7 thoughts on “The Ring: A brief survey of performances and works

  1. One book that I forgot to mention is William Berger’s, Wagner without Fear. This book gives a brief biography of Wagner as well as helpful overviews of each of the ten operas. He mixes in just theater legends and gossip to add just enough color to make for an enjoyable and easy read.

    The book does suffer from a number of defects, but I’ll mention just two.  (1) The author’s chatty, “I’m just a regular guy who likes opera” style becomes cloying after a while. And his attempts at humor (which are many) are almost all abortive. (2) His approach to Wagner’s philosophy and political thought is conventional and uninteresting — typical PC stuff.

  2. Well, I’m not sure how much would be lost not pre-studying the libretto if someone were proficient in German: we would have to ask someone with that qualification. However, I would urge people not to hold off jumping in due to lack of time or opportunity to study the libretto. If you can take a swimming lesson before wading in, consider doing so; but if not, wade in anyhow.

  3. The more I think about it, the more I think that someone proficient in German would indeed get as much out of a first viewing as it is possible to get in a first viewing.

    I think an English-speaker watching the titles can almost get that much. In fact, when the Met production was broadcast for the first time on PBS in the 80s, I watched part of it with a classically-illiterate friend and he picked up a lot. Probably as much as I got in the first six or eight listenings.

    More than the language, I think other propensities dominate here. It takes me several viewings even to “get” the simplest of operas. But that’s fine. It just prolongs the pleasure.

  4. For those who have not discovered Arthur Rackham’s illustrations of the Ring, this site has a nice selection. Lewis said of them that the seemed to be the very music made visible. At least this was his opinion in his youth.

    There are 64 drawings given in the sequence of the operas. My favorites are 18, 31, 33, 34, 47, and 56. A diverting exercise is to figure out the scene for each illustration.

    For the advanced, here is a challenge: Give the opera, act, scene and circumstance of each of the following illustrations: 6, 14, 16, 30, 36, 37, 38, 39, 41, 53, 55, and 58. The winner will receive a free one-year subscription to First Word.

  5. How on earth do you have time to study opera, history, theology/philosophy, raise a family, teach full-time, and write lengthy, in-depth articles in a blog and consequently interact/debate with intellectual peons like myself?

    Share your secret with me. Combined with my megalomania, such a skill might enable me to take over the world, or at least Western Europe, or at least Andorra, before I die.

  6. Keith-

    Opera (okay, Wagner) is like a religion. It becomes part of your life and devotion to it can’t be helped.

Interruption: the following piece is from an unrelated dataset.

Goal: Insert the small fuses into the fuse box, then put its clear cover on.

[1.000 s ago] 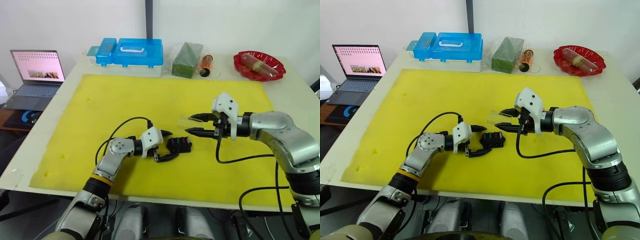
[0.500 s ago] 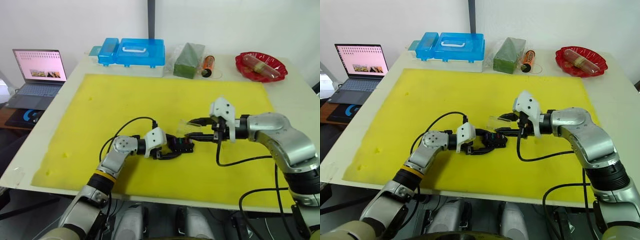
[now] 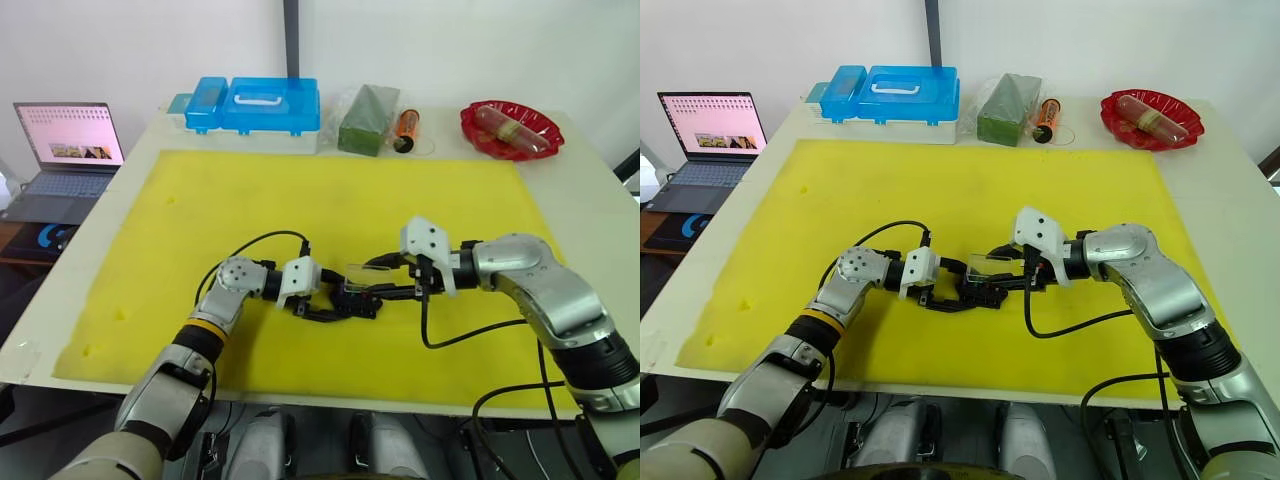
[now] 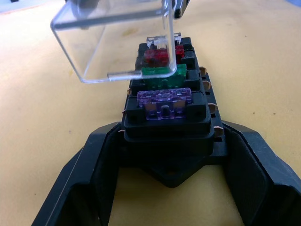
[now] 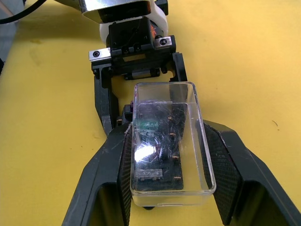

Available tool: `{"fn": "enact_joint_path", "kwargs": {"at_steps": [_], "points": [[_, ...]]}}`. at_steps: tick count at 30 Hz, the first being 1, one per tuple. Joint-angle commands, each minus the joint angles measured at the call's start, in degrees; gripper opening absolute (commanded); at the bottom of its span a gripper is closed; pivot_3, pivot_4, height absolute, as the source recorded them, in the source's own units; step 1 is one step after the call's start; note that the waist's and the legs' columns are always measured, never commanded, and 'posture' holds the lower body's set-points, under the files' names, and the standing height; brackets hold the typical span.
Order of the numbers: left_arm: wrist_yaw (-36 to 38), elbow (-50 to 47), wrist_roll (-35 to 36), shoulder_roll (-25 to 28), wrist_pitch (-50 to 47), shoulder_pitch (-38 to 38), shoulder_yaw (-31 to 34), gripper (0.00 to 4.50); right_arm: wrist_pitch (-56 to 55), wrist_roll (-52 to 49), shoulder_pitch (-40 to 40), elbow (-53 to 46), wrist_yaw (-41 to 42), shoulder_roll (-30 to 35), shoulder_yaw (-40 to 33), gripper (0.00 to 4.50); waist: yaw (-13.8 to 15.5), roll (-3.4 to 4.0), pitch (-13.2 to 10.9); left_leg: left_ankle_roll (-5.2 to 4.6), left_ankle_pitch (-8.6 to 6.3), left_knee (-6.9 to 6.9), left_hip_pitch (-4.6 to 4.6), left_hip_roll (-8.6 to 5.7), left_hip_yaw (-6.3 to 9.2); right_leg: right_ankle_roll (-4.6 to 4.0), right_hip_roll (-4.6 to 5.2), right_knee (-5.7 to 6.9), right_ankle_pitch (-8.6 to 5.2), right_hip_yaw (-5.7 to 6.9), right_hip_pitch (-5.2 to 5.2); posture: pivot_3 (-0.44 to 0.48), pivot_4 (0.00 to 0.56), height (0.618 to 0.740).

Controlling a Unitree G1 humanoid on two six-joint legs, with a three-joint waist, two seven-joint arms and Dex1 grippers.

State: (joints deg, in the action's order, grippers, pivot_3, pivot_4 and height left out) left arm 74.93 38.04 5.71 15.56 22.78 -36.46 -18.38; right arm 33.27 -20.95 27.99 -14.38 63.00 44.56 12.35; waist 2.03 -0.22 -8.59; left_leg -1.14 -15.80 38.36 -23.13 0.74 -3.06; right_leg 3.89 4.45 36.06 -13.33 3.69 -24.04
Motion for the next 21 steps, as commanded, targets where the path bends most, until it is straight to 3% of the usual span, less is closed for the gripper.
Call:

    As for the other things, remember that I am quite older than you and can draw upon years of experience and study. After twenty years at the grindstone, you too will have a well of resources to draw from.

    There is a good deal of truth in the old adage: age and treachery will always overcome youth and enthusiasm.

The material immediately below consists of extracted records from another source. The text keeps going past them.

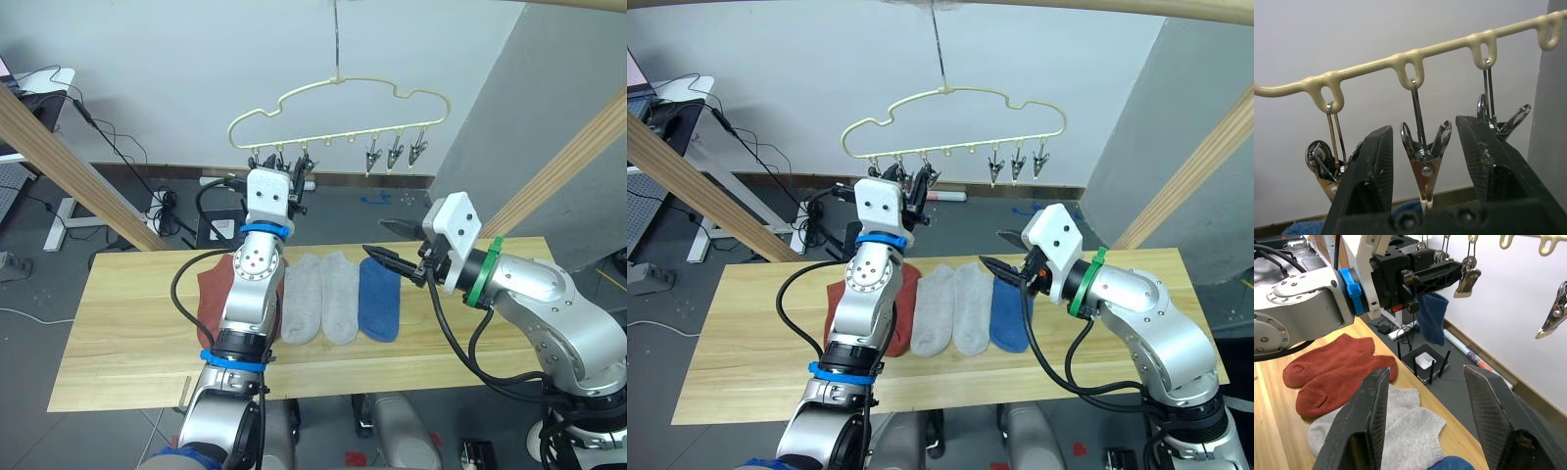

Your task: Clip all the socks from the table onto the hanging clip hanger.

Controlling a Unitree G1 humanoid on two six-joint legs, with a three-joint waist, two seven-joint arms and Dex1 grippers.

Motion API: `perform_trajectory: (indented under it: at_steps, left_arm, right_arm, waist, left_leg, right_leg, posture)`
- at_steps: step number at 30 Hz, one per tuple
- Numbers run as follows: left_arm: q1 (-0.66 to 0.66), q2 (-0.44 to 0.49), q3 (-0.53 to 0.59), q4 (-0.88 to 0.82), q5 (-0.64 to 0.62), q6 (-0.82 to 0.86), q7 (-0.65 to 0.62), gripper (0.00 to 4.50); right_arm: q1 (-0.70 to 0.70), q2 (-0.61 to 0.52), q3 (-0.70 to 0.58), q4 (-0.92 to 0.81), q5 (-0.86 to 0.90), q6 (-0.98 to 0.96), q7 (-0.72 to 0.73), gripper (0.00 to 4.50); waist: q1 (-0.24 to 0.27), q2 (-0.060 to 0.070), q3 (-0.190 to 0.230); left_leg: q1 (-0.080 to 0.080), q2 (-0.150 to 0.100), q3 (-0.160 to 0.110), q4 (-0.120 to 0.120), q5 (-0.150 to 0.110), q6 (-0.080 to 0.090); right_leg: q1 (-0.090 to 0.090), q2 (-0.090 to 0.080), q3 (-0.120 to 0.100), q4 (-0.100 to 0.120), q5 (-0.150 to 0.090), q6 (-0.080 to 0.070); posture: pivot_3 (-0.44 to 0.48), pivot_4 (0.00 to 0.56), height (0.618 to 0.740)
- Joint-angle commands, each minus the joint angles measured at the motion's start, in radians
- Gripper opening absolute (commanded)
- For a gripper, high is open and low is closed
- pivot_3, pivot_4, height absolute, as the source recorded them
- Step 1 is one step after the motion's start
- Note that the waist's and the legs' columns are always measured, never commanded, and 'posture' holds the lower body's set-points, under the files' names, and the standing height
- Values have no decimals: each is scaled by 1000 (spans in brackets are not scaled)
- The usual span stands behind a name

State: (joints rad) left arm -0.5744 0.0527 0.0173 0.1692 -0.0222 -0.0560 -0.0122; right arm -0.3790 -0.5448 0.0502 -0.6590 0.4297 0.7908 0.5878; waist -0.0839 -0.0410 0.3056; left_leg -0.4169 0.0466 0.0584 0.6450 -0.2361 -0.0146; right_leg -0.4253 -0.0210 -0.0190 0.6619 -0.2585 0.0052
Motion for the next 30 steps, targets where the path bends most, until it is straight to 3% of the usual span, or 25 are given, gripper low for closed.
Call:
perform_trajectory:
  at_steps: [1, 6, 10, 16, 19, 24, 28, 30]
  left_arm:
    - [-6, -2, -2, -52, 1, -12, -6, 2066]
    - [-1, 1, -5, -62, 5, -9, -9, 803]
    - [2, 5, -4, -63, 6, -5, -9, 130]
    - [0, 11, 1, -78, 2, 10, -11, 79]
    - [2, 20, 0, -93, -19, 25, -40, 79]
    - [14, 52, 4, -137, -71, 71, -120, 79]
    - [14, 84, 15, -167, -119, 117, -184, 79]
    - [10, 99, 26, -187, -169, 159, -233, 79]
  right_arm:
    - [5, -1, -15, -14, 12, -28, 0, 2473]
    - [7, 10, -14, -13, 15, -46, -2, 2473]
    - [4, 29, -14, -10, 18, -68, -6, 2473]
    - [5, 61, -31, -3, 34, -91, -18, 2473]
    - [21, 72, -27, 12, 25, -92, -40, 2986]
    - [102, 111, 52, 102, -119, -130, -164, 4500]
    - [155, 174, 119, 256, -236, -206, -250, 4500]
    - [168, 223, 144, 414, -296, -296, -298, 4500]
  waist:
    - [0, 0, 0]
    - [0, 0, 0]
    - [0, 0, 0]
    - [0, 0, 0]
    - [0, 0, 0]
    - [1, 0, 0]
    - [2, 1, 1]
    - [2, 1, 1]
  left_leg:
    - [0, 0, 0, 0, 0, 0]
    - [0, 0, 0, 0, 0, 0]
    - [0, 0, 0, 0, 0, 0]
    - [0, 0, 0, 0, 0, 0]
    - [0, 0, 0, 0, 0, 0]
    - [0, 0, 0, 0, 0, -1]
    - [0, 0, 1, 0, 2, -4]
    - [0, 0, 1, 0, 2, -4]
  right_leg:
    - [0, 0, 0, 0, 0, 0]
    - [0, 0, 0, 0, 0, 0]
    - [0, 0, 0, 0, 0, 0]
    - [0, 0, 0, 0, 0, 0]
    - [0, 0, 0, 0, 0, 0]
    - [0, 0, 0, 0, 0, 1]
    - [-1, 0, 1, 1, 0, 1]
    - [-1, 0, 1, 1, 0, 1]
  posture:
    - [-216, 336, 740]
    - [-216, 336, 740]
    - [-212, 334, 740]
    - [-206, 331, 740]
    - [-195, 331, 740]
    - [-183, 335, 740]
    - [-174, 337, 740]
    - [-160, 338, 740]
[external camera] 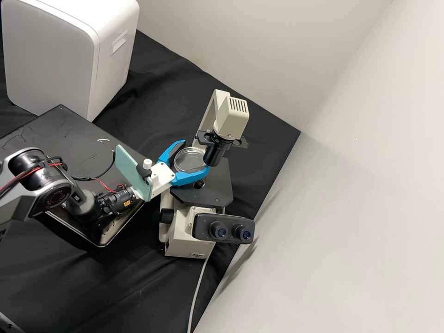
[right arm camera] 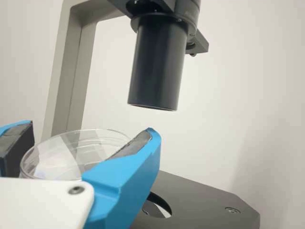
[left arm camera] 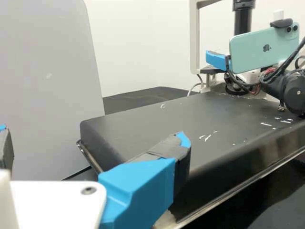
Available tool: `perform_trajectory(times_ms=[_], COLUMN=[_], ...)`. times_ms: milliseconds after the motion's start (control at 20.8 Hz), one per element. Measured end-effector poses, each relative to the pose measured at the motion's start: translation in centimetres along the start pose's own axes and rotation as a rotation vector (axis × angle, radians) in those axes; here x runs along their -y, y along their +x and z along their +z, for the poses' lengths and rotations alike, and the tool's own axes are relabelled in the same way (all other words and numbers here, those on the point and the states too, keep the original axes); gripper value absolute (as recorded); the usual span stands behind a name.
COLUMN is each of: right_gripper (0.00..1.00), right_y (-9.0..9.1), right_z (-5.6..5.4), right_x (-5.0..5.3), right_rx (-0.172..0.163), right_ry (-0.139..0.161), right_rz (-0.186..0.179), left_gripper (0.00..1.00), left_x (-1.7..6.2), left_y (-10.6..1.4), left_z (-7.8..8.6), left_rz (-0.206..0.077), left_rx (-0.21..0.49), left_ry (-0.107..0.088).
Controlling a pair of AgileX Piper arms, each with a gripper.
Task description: Place the petri dish on the microscope
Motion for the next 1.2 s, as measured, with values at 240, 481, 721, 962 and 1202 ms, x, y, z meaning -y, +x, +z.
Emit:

    The key to fruitful study is to ask the right questions, read the right books and not be afraid to come to iconoclastic conclusions. Add to this: think, think, think. Think about everything.

    This is the “secret”. Do this and in twenty years (perhaps even in much less time) you will no longer be impressed by me. And as a fringe benefit you will also no longer be tempted with megalomania.

  7. Wagner’s 29 year old great-granddaughter, Katharina Wagner, may be taking over Bayreuth when Wolfgang Wagner departs. Wolfgang has been the director of the festival for 56 years.

    And what should we make of this? A Jew, Daniel Barenboim, and his mostly Jewish Divan Orchestra will be performing Wagner’s music in Hitler’s theater in Berlin next year. The Jews really do own everything now.

    In fairness to Barenboim, his orchestra does include a large number of Arabs. And he is a fine pianist. His interpretations of Beethovan’s middle sonatas are good. Better than, say, Ashkenazy’s.